→ Prompt:
Please repeat the lines below exactly. Begin with the line containing "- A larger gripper" and go on through the line containing "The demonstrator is".

[Saved entries]

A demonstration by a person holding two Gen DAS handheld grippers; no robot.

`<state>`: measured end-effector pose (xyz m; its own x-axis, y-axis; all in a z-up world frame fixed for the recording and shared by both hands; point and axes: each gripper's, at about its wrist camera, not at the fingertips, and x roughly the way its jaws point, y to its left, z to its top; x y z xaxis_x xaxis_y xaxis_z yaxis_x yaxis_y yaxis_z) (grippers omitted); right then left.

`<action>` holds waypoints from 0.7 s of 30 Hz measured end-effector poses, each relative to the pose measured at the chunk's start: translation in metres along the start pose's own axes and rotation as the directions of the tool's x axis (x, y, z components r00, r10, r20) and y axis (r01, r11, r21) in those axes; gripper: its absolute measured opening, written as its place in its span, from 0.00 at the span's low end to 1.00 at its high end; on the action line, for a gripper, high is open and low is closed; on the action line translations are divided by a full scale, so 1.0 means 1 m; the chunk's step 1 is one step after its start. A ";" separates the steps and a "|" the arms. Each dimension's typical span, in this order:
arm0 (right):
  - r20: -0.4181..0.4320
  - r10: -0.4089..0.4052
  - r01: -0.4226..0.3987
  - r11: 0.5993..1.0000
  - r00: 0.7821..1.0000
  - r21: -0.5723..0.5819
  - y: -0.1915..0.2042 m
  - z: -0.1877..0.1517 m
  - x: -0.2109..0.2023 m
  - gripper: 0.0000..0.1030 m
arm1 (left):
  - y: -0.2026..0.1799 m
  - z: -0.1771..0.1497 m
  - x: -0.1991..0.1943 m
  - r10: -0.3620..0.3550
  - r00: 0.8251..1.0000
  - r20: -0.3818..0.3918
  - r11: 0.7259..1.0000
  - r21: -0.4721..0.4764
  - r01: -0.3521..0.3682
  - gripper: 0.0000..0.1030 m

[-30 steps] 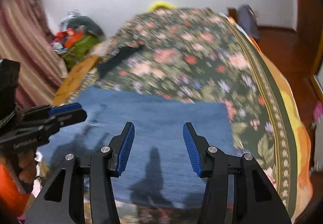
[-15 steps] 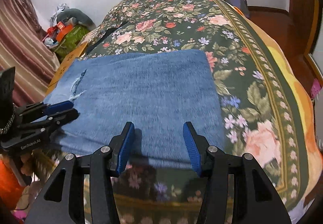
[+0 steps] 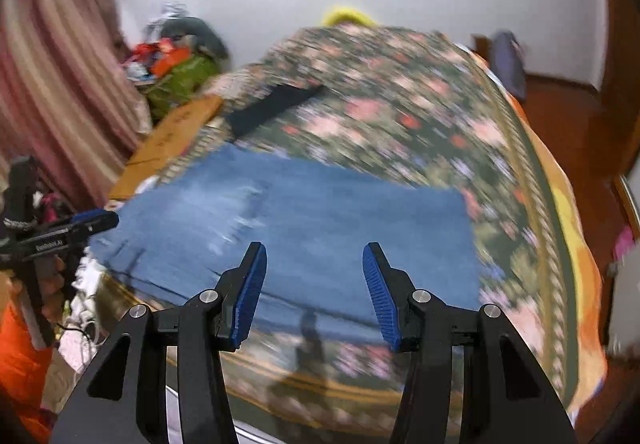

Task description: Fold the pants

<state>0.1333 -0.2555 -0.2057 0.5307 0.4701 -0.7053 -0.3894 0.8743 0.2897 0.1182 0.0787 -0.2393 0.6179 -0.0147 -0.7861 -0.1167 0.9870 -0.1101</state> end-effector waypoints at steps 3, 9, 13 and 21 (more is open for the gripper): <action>0.019 0.047 -0.046 0.997 0.999 -0.059 0.035 0.014 0.013 0.50 | 0.044 -0.012 -0.010 0.061 0.998 -0.012 0.996 -0.063 -0.061 0.89; -0.027 0.105 -0.108 0.981 0.994 -0.160 0.096 0.021 0.055 0.50 | 0.110 -0.048 -0.007 0.045 0.993 -0.109 0.974 -0.218 -0.068 0.88; -0.100 0.107 -0.125 0.972 0.989 -0.197 0.121 0.013 0.087 0.50 | 0.121 -0.072 0.006 -0.027 0.989 -0.146 0.961 -0.277 -0.014 0.88; -0.233 0.025 -0.085 0.965 0.972 -0.248 0.137 -0.010 0.136 0.50 | 0.130 -0.095 0.038 -0.251 0.957 -0.142 0.890 -0.422 0.171 0.88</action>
<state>0.1444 -0.0728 -0.2683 0.3308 0.4511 -0.8289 -0.6075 0.7739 0.1787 0.0526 0.1919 -0.3408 0.5106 -0.2849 -0.8112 -0.3264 0.8086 -0.4895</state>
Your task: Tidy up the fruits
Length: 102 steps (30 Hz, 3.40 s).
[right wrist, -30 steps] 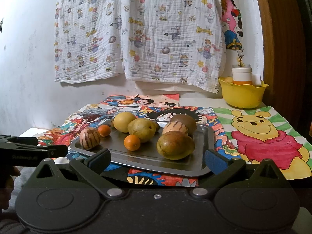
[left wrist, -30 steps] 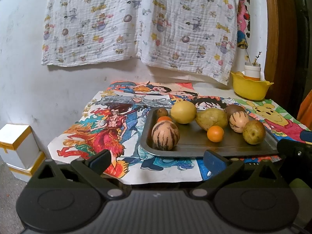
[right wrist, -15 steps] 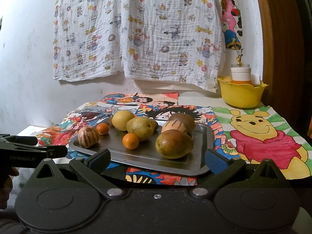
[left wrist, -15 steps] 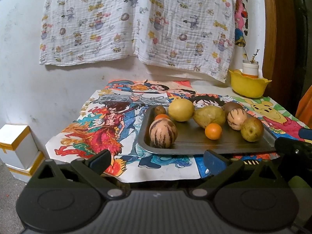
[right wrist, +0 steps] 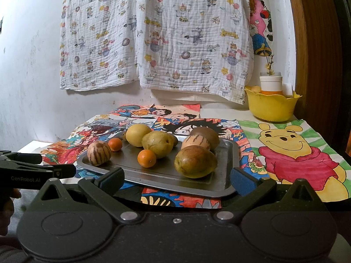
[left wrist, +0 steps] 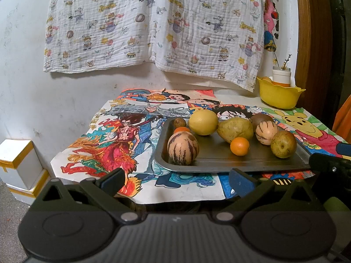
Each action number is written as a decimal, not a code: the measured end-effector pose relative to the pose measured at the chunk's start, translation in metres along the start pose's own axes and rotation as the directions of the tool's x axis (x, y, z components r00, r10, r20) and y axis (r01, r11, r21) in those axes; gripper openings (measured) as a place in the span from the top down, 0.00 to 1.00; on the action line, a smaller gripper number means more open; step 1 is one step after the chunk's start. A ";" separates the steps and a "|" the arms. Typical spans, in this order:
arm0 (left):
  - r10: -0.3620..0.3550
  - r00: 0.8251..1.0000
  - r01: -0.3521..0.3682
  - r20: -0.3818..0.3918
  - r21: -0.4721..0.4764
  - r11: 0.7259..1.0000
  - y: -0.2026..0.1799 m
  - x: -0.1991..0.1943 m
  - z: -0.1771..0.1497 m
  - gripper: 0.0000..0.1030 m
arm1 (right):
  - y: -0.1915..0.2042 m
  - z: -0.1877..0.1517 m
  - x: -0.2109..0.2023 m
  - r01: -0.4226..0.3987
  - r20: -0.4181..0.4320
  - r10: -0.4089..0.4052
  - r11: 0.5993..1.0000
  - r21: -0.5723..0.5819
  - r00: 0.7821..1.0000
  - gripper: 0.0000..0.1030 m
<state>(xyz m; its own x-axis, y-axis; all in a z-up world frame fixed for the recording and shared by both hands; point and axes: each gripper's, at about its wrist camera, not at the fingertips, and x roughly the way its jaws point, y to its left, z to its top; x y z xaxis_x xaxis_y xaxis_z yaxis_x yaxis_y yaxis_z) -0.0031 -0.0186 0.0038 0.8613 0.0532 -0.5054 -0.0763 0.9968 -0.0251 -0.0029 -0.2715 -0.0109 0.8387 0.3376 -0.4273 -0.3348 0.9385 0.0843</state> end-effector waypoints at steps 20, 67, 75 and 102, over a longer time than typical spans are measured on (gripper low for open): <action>0.000 1.000 0.000 0.000 0.000 1.000 0.001 0.000 0.000 0.00 | 0.001 0.000 0.000 0.000 -0.001 0.000 1.000 -0.001 1.000 0.01; 0.003 1.000 -0.003 -0.008 -0.002 1.000 0.000 0.001 -0.001 0.00 | 0.003 0.000 0.001 0.001 -0.004 -0.001 1.000 -0.003 1.000 0.01; 0.018 0.999 -0.018 -0.033 0.022 1.000 -0.005 0.002 -0.005 0.00 | 0.002 0.000 0.001 0.000 -0.004 0.000 1.000 -0.004 1.000 0.01; 0.011 0.999 -0.010 -0.030 0.020 1.000 -0.005 0.001 -0.004 0.00 | 0.003 0.000 0.000 0.000 -0.005 0.000 1.000 -0.005 1.000 0.01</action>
<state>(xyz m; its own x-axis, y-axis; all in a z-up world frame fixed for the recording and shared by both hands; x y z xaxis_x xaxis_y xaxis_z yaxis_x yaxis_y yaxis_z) -0.0039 -0.0240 0.0005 0.8450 0.0620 -0.5311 -0.0749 0.9972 -0.0027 -0.0035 -0.2689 -0.0108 0.8365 0.3372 -0.4319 -0.3369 0.9381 0.0798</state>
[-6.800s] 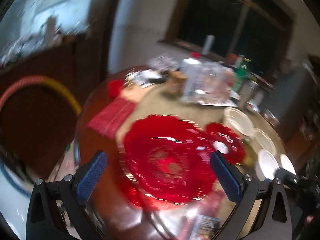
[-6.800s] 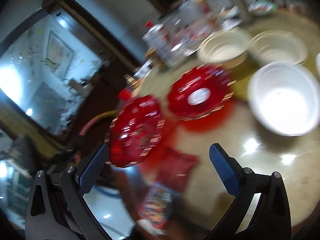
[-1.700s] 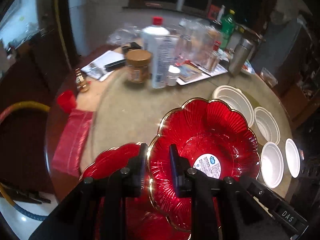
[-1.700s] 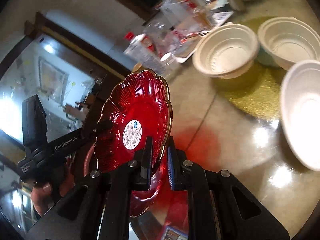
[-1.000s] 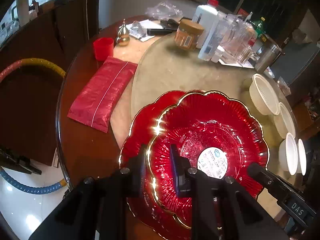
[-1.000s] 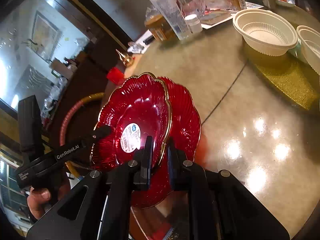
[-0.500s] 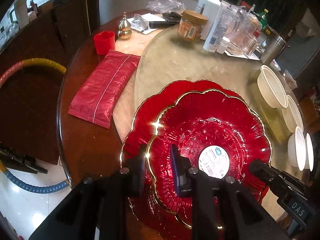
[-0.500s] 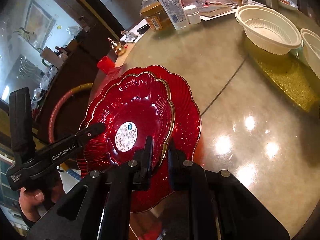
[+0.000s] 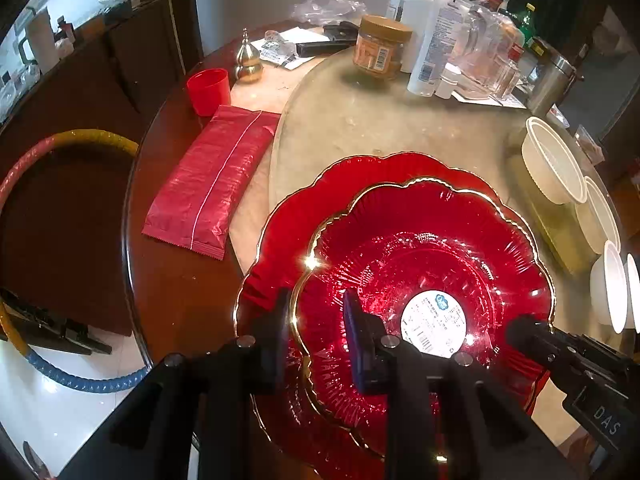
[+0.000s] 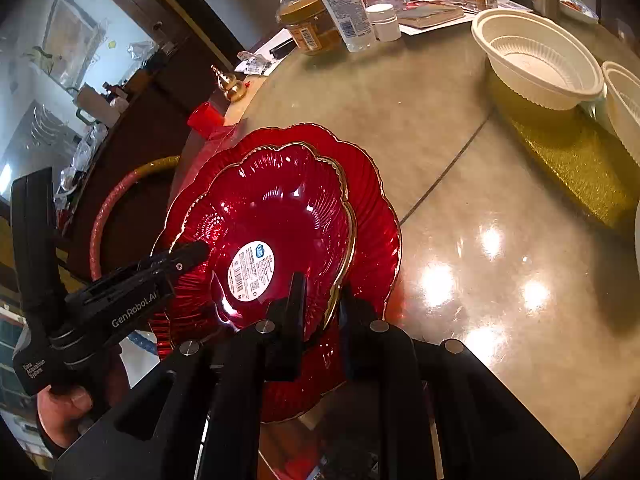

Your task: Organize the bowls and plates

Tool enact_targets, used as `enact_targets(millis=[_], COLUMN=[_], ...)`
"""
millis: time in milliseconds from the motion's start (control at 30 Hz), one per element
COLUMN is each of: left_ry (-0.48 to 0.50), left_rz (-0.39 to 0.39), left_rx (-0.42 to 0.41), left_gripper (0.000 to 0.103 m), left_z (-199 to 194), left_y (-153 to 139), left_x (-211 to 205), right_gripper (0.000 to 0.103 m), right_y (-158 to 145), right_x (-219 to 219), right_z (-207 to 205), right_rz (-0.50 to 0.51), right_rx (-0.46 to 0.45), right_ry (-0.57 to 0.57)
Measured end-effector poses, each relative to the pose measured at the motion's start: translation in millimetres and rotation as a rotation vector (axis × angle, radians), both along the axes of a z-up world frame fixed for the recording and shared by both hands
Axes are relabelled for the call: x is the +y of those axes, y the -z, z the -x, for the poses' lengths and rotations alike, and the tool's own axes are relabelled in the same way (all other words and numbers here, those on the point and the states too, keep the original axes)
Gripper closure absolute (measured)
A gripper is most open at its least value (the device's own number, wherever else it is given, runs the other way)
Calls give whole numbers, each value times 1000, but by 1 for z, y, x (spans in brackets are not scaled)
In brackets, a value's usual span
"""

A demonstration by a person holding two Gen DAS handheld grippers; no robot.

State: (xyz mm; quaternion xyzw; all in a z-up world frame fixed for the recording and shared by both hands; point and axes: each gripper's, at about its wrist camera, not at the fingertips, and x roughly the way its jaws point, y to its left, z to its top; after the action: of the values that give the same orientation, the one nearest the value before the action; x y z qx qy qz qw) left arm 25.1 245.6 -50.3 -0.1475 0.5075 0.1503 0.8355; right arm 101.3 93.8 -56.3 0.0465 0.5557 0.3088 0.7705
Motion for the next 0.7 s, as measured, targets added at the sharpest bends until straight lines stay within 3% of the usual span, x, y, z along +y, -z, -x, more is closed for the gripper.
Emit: enact_targets(millis=[200, 333, 700], left_ry=[16, 43, 39], left_rz=[-20, -10, -20], left_rx=[11, 17, 11], left_gripper=[73, 58, 51], left_z=[-2, -3, -4], left_y=[0, 0, -6], left_x=[-5, -9, -6], right_gripper=[86, 84, 72], right_y=[-2, -3, -8], right_x=[6, 10, 13], right_z=[-2, -2, 0], right_rz=[49, 81, 79], right_rx=[8, 13, 62], right_ry=[-31, -65, -141])
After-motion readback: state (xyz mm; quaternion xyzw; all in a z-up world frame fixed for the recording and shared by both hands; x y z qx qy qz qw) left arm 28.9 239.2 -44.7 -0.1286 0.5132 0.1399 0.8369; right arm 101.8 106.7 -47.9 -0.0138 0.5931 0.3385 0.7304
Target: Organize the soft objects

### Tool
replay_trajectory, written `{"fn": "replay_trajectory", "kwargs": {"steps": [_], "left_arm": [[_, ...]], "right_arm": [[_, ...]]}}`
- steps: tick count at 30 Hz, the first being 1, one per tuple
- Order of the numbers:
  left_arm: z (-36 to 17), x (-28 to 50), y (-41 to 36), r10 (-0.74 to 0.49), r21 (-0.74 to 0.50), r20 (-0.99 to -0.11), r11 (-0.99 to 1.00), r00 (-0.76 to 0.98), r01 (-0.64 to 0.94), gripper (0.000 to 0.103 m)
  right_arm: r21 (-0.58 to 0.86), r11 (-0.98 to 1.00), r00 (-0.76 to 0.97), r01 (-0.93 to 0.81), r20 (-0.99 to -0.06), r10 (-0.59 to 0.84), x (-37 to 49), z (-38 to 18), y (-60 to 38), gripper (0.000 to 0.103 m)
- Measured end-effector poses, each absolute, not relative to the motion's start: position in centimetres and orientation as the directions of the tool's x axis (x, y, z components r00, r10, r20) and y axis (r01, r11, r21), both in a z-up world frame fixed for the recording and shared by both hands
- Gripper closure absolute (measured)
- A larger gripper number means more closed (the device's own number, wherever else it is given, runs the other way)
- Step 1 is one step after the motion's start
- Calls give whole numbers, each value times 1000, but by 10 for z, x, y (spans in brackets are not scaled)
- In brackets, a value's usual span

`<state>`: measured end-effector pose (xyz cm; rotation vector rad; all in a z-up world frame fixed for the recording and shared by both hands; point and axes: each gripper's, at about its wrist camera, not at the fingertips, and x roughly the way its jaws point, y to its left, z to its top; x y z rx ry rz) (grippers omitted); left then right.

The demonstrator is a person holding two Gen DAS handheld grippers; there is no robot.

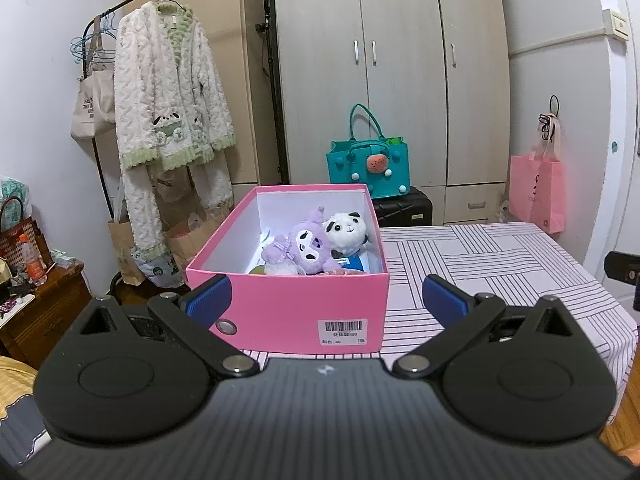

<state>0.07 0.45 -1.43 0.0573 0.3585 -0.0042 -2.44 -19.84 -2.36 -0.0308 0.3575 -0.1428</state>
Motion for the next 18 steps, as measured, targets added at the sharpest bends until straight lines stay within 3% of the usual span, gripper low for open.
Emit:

→ The completed task:
- A larger gripper number means more closed (the device's own number, wherever else it is given, runs the other way)
- Step 1 is one step after the motion's start
- Calls give whole numbers, each value times 1000, but by 10 for z, x, y (spans in brackets are not scaled)
- In brackets, a value's usual span

`<state>`: measured end-effector pose (xyz cm; rotation vector rad; all in a z-up world frame fixed for the recording and shared by both hands; point and axes: each gripper's, at about its wrist camera, not at the fingertips, and x roughly the way its jaws point, y to its left, z to its top; x y z rx ry rz) (grippers omitted); left then right.

The demonstrator is a person holding two Gen DAS handheld grippers; there is no robot.

The output is complete as it stands.